I thought, a la Dean Kelly's classic _Why Conservative Churches Are Growing_, that evangelicalism thrived because it gave people an alternative world to live in. No way, says Smith:
"American evangelicalism ... is strong not because it is shielded against, but because it is--or at least perceives itself to be--embattled with forces that seem to oppose or threaten it. Indeed, evangelicalism ... thrives on distinction, engagement, conflict and threat. Without these, evangelicalism would lose its identity and purpose and grow languid and aimless. Thus ... the evangelical's movement's vitality is not a product of its protected isolation from, but of its vigorous engagement with pluralistic modernity."
As in the beginning, Smith argues, mainliners are engaged in society but do not see themselves as distinct from it, and fundamentalists know they're distinct, but they never meaningfully engage culture. Evangelicals thrive in the in between place: embattled AND thriving.
Smith offers many more insights on evangelicalism today. (One more I though fascinating: in abandoning its strictures on card playing and going to movies evangelicalism hasn't been co-opted by culture, as some critics argue. Instead, new evangelical boundaries have been drawn that help define the "real" evangelical--listening to Christian rock, not observing Halloween, and the like).

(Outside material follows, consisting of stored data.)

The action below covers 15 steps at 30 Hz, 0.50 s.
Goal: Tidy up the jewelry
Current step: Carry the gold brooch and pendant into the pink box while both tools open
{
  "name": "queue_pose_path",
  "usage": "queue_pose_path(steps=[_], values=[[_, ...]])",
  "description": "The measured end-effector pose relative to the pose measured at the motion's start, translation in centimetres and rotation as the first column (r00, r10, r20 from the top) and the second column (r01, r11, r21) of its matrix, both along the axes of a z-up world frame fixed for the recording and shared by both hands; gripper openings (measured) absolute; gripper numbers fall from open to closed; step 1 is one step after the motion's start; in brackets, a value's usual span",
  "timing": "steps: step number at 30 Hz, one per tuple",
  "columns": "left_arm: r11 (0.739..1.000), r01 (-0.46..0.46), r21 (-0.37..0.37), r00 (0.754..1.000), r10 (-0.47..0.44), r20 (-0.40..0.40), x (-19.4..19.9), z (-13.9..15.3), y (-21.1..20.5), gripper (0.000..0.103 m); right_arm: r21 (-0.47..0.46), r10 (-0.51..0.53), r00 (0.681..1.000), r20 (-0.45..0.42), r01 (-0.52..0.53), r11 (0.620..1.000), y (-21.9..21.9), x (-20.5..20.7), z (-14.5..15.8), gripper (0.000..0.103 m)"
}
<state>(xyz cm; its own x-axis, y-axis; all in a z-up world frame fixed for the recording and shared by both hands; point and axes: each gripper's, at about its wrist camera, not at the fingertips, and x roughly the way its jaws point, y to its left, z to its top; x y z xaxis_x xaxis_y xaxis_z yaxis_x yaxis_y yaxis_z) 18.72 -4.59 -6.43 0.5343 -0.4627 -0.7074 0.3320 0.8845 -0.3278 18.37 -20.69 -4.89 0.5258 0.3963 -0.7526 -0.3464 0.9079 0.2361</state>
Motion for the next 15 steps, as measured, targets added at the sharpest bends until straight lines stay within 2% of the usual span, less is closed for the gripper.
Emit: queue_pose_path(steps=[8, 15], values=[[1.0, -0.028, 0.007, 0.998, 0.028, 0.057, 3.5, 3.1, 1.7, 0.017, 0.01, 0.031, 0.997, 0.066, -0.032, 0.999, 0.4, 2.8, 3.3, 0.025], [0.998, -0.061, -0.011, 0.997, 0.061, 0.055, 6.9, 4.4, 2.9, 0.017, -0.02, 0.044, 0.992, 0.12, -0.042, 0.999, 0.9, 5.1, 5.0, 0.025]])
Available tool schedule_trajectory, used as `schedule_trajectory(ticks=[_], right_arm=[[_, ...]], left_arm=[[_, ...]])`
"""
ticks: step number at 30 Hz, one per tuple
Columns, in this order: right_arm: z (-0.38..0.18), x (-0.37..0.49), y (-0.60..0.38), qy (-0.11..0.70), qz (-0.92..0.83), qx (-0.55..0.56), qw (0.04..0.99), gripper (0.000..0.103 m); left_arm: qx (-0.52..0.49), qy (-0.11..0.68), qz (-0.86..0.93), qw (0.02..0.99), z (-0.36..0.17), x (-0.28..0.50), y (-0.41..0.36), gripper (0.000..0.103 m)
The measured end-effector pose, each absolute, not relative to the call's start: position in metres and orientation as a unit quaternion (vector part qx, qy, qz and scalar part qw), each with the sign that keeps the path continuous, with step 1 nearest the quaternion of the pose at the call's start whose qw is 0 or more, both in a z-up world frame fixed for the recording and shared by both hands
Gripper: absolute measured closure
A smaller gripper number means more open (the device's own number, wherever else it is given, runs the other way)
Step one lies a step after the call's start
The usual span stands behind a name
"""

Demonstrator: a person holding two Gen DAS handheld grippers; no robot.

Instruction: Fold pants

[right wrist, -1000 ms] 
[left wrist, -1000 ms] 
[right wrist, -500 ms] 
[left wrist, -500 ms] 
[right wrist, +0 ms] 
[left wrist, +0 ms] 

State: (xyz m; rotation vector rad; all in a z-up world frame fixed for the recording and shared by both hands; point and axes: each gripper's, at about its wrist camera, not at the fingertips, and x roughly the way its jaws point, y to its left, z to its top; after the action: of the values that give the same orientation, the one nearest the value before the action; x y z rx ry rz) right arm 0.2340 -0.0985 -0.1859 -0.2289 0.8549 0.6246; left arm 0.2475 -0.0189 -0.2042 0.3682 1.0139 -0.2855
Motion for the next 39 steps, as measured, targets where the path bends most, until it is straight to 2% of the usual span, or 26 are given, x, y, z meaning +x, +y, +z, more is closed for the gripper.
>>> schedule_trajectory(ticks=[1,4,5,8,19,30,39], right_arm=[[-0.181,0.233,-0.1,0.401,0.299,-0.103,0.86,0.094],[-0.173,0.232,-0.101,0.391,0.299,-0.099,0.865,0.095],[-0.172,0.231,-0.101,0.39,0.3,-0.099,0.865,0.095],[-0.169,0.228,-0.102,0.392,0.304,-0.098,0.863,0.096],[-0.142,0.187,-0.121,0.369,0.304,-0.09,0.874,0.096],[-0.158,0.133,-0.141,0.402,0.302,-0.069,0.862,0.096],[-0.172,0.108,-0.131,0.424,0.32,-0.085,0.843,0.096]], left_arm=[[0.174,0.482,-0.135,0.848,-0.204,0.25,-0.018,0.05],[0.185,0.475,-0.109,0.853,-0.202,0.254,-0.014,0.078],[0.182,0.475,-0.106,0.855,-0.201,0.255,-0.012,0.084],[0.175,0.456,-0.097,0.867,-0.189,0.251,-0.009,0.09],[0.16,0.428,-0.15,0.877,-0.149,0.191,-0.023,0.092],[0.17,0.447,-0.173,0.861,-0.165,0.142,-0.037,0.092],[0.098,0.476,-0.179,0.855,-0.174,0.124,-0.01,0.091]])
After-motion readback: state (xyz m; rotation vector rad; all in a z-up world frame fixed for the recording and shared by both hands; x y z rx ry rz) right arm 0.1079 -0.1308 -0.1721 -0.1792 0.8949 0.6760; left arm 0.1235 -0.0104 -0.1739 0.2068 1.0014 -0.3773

There's enough to argue with, as well. Smith, for example, doesn't think the dominant evangelical social strategy (changed lives will change society) is very effective. I agree that many people are called to do more than change individual lives. But I'm not sure a sociologist can measure the impact of this strategy one way or another. And anecdotes to the contrary abound: the preacher who converted Billy Graham made a huge impact on American culture.
Quibbles aside, Smith is to be credited with getting this historian to do something I steadfastly avoid: commit sociology. If you want to get fresh insights into modern evangelicalism, you may want to do the same.